Cataluña (II)
Fue en un tiempo oscuro, no hace mucho. Yo intentaba ayudar a un familiar hospitalizado, que permanecía en estado grave. En la otra cama otro enfermo y otro familiar. La enfermedad de los pacientes no les permitía expresarse más allá del quejido y empezamos a hablar por romper el maldito silencio. El tipo era catalán. Pronto advertí que era extremadamente educado, amable y culto, de esos con los que gusta encontrarte porque sabes que vas a sacar mucho de la comunicación. Un hombre de esos que habla de lo que sabe y escucha cuando no sabe. Tuve la sensación de que él también se sentía a gusto, porque hablamos de lo divino y de lo humano, utilizando este lugar común textualmente, como si nos conociéramos de toda la vida aunque nada sabíamos el uno del otro.
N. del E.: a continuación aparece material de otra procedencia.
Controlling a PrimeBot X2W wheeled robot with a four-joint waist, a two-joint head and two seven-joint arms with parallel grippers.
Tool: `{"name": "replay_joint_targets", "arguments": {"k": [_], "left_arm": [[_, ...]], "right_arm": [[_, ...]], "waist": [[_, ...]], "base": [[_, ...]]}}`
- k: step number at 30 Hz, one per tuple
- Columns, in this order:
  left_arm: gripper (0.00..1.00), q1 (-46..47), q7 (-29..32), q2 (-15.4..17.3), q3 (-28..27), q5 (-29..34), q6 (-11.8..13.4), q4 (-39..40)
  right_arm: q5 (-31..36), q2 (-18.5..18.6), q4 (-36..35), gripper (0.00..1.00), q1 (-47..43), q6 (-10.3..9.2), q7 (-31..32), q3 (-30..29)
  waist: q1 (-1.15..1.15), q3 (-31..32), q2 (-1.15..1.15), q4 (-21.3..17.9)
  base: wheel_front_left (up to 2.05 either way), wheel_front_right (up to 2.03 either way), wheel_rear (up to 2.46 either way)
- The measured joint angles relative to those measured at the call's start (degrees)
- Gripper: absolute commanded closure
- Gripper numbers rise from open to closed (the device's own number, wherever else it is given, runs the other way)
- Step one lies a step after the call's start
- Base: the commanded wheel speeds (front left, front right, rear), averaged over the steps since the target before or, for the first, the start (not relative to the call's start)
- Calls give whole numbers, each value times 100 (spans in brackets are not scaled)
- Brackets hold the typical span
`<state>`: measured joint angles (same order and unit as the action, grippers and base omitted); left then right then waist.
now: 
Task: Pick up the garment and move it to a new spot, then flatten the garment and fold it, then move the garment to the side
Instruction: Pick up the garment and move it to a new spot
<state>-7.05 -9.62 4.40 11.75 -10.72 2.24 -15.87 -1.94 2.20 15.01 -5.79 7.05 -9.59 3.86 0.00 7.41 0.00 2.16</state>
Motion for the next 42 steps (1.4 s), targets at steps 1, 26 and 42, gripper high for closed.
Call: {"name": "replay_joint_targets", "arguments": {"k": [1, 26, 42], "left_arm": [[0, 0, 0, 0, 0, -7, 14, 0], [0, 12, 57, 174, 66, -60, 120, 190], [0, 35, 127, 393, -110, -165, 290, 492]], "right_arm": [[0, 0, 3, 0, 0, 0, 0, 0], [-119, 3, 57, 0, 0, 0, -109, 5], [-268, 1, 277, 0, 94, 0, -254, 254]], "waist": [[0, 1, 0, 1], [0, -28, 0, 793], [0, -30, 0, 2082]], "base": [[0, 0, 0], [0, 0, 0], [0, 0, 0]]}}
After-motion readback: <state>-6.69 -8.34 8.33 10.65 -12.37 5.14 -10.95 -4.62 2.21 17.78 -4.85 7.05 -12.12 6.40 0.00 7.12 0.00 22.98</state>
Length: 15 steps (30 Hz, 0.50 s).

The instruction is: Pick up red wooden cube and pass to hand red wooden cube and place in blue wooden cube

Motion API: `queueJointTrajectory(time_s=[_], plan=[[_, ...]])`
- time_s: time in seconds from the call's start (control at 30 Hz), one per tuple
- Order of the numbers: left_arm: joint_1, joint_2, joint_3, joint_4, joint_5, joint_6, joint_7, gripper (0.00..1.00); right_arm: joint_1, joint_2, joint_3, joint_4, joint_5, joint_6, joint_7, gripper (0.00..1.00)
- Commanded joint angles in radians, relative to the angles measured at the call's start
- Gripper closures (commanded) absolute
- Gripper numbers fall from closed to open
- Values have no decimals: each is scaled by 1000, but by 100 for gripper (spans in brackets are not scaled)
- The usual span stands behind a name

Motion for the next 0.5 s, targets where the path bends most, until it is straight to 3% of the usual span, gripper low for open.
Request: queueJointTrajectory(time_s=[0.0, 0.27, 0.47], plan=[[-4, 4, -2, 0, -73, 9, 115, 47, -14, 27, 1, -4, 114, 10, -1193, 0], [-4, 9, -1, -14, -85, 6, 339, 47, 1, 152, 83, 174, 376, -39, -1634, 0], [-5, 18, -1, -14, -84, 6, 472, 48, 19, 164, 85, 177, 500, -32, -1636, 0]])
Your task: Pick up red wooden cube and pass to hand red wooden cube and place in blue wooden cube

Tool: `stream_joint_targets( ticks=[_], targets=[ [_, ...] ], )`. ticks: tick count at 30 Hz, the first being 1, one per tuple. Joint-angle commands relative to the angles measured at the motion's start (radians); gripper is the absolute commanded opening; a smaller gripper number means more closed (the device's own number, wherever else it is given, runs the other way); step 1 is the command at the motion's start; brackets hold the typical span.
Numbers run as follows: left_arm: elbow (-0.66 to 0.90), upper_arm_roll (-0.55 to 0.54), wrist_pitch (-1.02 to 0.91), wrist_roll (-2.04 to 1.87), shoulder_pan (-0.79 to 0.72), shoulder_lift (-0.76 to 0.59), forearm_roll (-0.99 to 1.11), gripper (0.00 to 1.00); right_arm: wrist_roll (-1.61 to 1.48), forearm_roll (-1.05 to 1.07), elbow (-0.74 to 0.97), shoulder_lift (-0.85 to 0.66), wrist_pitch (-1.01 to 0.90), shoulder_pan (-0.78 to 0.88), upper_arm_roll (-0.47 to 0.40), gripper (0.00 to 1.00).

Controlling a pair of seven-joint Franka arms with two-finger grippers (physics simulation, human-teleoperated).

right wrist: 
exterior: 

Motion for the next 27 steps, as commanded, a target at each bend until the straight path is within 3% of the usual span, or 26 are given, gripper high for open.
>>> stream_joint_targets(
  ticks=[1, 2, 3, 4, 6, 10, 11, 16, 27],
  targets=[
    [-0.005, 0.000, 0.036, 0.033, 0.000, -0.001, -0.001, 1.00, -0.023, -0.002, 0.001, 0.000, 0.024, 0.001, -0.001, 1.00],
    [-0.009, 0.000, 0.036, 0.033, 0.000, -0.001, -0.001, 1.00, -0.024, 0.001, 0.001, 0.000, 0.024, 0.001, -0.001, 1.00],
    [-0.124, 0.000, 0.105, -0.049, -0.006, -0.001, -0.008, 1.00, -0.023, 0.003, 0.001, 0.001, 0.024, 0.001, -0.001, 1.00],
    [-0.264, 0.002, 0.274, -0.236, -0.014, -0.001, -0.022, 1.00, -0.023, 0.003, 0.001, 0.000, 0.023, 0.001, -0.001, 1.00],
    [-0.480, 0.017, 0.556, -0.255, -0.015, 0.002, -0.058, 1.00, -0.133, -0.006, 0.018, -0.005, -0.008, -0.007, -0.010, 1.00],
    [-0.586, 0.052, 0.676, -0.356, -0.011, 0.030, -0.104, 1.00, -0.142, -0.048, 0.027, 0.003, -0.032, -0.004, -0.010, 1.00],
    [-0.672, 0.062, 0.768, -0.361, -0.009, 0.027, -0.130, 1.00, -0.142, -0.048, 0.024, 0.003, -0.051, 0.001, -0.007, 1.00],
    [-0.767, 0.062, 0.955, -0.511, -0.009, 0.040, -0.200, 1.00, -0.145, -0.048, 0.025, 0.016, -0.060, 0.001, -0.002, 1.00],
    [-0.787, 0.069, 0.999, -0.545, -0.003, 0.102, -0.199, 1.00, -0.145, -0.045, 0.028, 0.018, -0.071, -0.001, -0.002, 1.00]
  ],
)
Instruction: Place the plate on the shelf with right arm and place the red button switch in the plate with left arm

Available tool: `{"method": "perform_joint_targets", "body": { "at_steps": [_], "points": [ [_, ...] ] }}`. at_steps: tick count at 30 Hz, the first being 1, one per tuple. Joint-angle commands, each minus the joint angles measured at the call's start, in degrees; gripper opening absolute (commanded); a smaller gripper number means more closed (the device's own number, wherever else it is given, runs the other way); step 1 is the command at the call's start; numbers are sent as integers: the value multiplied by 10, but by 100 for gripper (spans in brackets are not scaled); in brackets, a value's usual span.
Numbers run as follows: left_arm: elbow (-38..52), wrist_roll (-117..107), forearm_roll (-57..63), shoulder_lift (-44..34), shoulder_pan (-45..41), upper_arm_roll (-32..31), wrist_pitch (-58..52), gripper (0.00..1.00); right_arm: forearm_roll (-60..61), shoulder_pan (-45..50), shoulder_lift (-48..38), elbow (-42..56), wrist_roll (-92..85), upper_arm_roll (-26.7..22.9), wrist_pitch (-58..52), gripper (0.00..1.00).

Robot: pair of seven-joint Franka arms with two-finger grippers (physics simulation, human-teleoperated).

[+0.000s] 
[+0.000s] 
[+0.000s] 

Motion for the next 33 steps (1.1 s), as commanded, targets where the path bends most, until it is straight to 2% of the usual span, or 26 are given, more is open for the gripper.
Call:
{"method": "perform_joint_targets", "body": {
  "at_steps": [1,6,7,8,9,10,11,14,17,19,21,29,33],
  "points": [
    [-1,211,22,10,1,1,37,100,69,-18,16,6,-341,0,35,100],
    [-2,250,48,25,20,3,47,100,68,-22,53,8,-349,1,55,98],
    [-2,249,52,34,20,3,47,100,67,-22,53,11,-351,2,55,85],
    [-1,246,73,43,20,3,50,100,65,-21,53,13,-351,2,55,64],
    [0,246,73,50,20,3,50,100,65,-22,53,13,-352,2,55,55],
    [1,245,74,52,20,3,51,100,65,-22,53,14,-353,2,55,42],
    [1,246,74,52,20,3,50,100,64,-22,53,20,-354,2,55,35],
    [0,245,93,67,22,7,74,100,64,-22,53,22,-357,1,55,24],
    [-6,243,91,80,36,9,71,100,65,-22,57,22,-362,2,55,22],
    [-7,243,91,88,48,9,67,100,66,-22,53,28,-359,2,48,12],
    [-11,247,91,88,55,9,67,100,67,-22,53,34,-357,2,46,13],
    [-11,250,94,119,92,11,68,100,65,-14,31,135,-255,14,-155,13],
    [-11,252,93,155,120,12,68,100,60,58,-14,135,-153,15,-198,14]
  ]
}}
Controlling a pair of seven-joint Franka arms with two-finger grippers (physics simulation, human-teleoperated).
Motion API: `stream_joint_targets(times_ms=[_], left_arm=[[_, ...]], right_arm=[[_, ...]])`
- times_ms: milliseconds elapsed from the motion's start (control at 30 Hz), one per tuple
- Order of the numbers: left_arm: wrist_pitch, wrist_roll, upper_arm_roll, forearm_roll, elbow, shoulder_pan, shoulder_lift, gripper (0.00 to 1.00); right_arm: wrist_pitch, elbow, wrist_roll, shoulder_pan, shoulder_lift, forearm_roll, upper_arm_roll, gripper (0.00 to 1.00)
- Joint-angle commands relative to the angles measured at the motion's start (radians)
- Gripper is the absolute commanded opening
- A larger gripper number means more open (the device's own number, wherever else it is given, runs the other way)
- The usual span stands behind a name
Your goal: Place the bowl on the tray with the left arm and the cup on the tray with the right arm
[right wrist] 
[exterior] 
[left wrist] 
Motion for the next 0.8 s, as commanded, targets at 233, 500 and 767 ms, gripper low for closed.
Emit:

Salió también, como no podía ser de otra manera, el ahora tan de moda tema del independentismo catalán. Él no lo tenía del todo claro, pero en ese batiburrillo de ideas que era su cabeza, le sonaba mejor una Cataluña independiente que ligada a la aburrida España. No fue una batalla —como siempre ocurre cuando el tema en cuestión no es crucial para los hablantes—, sino una buena conversación. Llegamos a muchos puntos de unión: la falta de tradición histórica como nación, la falacia de la relación pobre-rico, la estupidez de levantar fronteras...y también a cuestiones en las que fue imposible llegar a nexos. Yo critiqué duramente el sistema de educación catalán, desde la tergiversación de la historia en los libros de texto hasta la lucha frontal contra el castellano. En algunos casos (ver imagen), todo un lavado de cerebro a los más jóvenes. Él argumentó: “Ustedes han de entender que los niños estudien el castellano como sus niños estudian el inglés. Como un idioma secundario, puesto que nuestra lengua madre es el catalán”. Yo no entendía cómo un tipo tan sobresaliente, consideraba como una banalidad que su pueblo siguiera siendo, por los siglos de los siglos, bilingüe. No creo que haya manera más estúpida de hacer patria que rompiendo tu propia cultura, aniquilando una herramienta tan útil como un idioma hablado por miles de millones de personas en el mundo. Es como si los nos ponemos a destruir las presas por el mero hecho de que las construyó Franco. Se quedó pensativo cuando le dije que me encantaría que nuestros nietos se entendieran tan bien como nosotros lo estábamos haciendo, y sin necesidad de intérpretes.
Los catalanes deben decidir su futuro y el resto del país no debe temer su elección. Miedoso y celoso, el estado parece el novio a punto de ser despechado en vez de estar ilusionado por el nuevo camino, que seguro traerá grandes oportunidades. Hay que hacerse valer: si Cataluña presume de lo que ha aportado a España, el feedback no ha sido pobre ni mucho menos. ¿Cómo sería Cataluña ahora sin aquellos Juegos Olímpicos en los que se volcó toda España? Todos hemos salido ganando hasta el día de hoy con esta relación.
Es imposible luchar contra los sentimientos, tanto de un color como de otro. Los catalanes deberían decidir desde la tierra y no en la burbuja imaginaria creada por los delirios de grandeza de algunos. Cataluña jamás ha sido la locomotora del país, por mucho que se empeñen en decirlo mil veces desde la caverna política nacionalista. Estoy seguro de que el resto de España añorará más la cultura catalana, que su teórico dinero. Mi sensación es que ambos íbamos a perder más de lo que ganaríamos y, quizá por eso, la secesión sería contraproducente para ambos. Vamos a ver si nos entendemos, como yo me entendí con el catalán en aquella lúgubre habitación de hospital. Si no, que cojan la puerta y se vayan.